Development and Evaluation

We can sit and wait for the Dodgers to call up Corey Seager all we want, but for now, the most interesting case studies of September in this regard are the two power prodigies with the huge strikeout issues: Javier Baez and Joey Gallo. Both could feasibly work their way into the regular lineup, and even the playoff lineup, for their teams. Both could also be left rotting on the bench, or worse, actively hurting the team by contributing an empty pinch-hit plate appearance every day. The Cubs and Rangers each have sufficient flaws to make calling up their high-risk studs for an audition worthwhile, but neither has so much margin for error that they should be expected to let their guy take his lumps for long.

The Cubs have six and a half games to play with, so they might be open to letting Baez fail and learn on the job at second base, but by October 7, they need to have a firm answer as to who will start and where.
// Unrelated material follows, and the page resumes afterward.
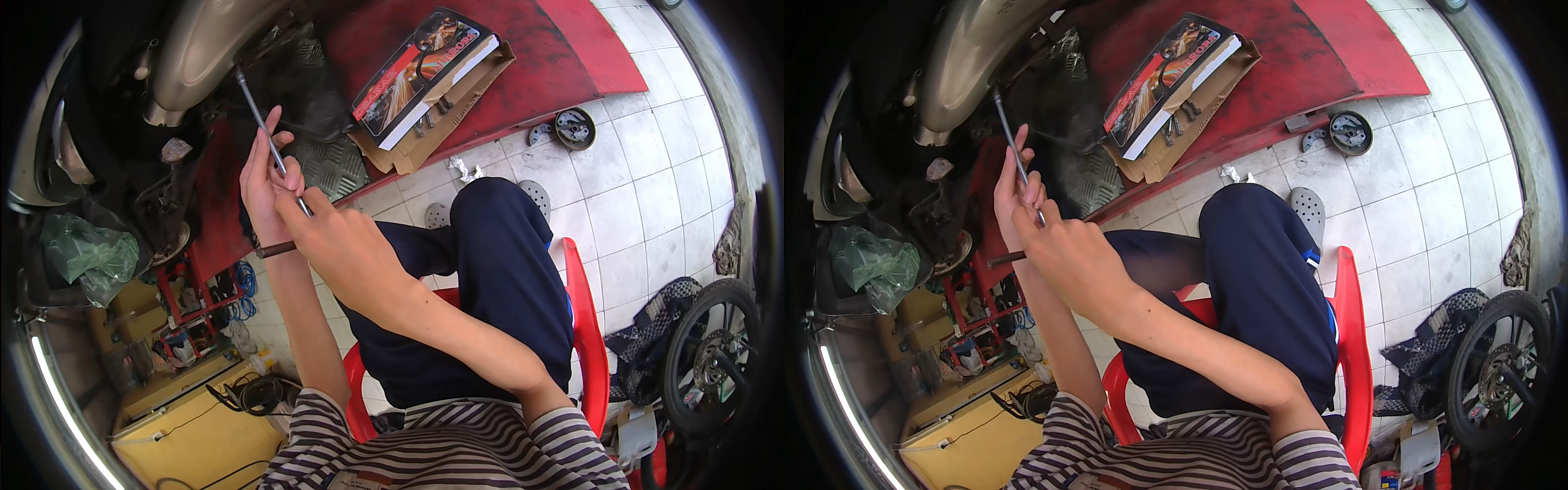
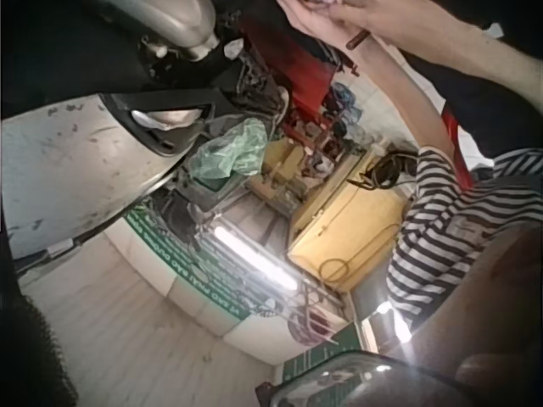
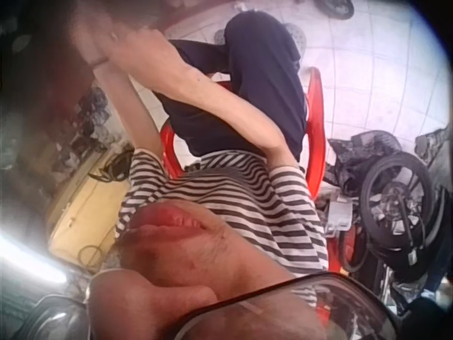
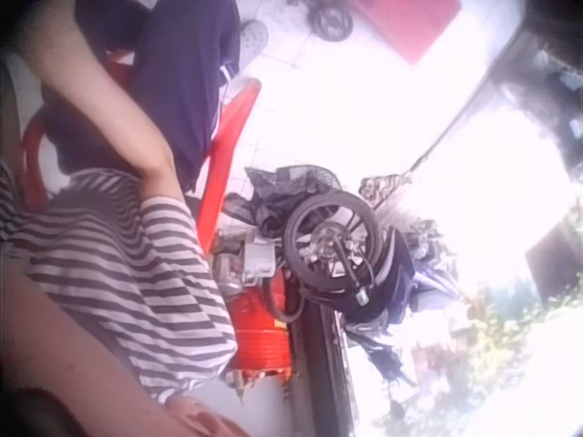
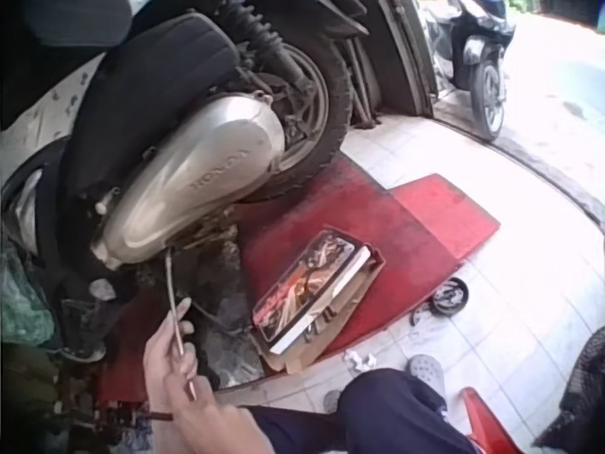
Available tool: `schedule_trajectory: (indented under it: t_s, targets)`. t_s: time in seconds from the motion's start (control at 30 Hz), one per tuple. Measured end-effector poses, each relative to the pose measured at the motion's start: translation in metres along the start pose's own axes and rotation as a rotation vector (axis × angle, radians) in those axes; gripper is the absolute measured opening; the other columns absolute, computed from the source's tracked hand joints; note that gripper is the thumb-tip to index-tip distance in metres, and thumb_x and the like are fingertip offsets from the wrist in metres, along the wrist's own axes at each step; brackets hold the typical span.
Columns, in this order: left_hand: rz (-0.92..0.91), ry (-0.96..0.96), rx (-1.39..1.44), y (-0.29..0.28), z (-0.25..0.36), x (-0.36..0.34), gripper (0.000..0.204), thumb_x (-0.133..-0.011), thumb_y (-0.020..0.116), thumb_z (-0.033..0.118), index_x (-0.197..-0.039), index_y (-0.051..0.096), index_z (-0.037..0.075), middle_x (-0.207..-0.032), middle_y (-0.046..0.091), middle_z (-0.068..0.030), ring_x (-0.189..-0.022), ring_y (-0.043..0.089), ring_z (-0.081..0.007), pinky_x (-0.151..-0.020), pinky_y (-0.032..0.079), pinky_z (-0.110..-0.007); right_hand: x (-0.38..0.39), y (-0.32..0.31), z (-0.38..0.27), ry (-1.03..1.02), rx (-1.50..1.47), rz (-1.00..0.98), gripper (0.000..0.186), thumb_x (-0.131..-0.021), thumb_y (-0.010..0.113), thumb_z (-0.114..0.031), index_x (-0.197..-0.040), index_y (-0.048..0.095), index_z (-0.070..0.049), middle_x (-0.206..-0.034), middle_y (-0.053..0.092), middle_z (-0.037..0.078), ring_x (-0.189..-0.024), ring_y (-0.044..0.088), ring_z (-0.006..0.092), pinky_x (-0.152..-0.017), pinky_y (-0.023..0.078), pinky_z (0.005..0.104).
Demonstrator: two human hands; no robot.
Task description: The person sits while holding a T-handle wrench and a small motorcycle component, using the wrench to rotate a bolt on the part and then placing the tool on their lap.
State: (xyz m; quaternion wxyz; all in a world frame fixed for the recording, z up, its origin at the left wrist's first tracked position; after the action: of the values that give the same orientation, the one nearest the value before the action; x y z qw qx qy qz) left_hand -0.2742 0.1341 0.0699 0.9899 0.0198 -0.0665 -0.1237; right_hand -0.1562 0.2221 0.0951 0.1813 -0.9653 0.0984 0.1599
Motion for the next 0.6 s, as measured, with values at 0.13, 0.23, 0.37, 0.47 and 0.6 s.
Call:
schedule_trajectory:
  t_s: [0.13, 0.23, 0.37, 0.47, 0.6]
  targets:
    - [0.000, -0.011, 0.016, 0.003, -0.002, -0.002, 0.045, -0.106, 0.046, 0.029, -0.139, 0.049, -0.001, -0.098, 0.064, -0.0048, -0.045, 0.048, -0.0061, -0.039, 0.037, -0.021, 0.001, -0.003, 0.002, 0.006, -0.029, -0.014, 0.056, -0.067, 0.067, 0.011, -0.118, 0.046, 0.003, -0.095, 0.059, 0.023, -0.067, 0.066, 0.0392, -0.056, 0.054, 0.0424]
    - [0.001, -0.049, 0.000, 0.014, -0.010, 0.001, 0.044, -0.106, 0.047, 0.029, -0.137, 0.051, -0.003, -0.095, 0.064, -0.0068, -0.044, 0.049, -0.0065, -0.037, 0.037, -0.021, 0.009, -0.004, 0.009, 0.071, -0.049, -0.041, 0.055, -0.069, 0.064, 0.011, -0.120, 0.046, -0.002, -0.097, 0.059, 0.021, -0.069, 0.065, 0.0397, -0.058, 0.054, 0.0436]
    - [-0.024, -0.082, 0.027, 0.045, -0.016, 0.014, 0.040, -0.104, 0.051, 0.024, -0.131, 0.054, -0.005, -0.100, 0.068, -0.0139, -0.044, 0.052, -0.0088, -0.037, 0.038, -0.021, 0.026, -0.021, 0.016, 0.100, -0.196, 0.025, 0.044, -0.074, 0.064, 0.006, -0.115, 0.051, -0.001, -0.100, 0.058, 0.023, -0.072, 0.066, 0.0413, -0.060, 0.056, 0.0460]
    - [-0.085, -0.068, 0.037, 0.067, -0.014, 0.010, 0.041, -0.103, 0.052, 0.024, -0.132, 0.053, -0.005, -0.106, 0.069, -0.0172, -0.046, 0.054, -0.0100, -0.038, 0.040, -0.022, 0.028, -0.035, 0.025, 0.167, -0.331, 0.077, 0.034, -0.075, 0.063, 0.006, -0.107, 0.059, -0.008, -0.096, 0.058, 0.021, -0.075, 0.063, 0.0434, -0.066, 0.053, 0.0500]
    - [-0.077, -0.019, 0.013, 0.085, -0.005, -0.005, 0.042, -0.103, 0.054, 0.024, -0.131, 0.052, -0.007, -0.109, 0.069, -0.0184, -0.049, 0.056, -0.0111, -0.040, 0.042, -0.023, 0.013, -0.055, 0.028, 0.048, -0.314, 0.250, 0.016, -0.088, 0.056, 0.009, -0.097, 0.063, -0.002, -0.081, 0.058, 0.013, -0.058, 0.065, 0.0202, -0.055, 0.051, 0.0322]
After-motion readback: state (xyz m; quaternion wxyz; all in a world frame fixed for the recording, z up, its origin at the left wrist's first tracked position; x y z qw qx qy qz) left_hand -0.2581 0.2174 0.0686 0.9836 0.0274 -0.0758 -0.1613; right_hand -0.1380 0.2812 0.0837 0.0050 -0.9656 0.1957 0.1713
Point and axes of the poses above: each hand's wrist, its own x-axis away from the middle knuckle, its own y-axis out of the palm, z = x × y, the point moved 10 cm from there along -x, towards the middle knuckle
That might force them to spread the at-bats around, focusing more on allowing one of Baez, Starlin Castro, or Tommy La Stella to prove themselves worthy of the role than on making sure Baez sees and adapts to tough big-league arms.

The Rangers, of course, have no margin for error whatsoever. As I write this, they’re locked in a tied game with the Padres [editor’s note: they won], trying to avoid falling into a tie with the Twins for the second Wild Card Game entry [editor’s note: they didn’t]. Gallo has the kind of bat that can win a game for you, but he also has the kind of holes that can lose one. Gallo started in left field Wednesday night and struck out three times in three trips. Texas can’t let him do that very often. Will Venable will get the starts in left more often than Gallo will, unless Gallo proves it shouldn’t be so.

***

This brand of September baseball gives us a better October. Teams have often been playing an October version of the game for at least a week or two by the time the playoffs start, and those who don’t expend every ounce of their energy on simply reaching the tournament have used their time to rest and maximize their players’ health. Rare are the games, even during the Division Series, in which either team looks unprepared or unable to meet the raised level of intensity and atmosphere we want from the playoffs.

This way of doing things also rewards the very things we’re starting to understand as most important to the modern game, even over the long haul of the regular season. Organizational depth, aggressive roster-building, and a healthy two-way line of communication between the front office and the manager are often the only things that really allow a team to distinguish itself anymore, and the expanded-roster model of September baseball emphasizes those tremendously.

I still think it makes for ugly, protracted, often overwrought baseball. Those who balk at this model for reasons of competitive balance or consistency, though, are either missing those two points, or underestimating their importance.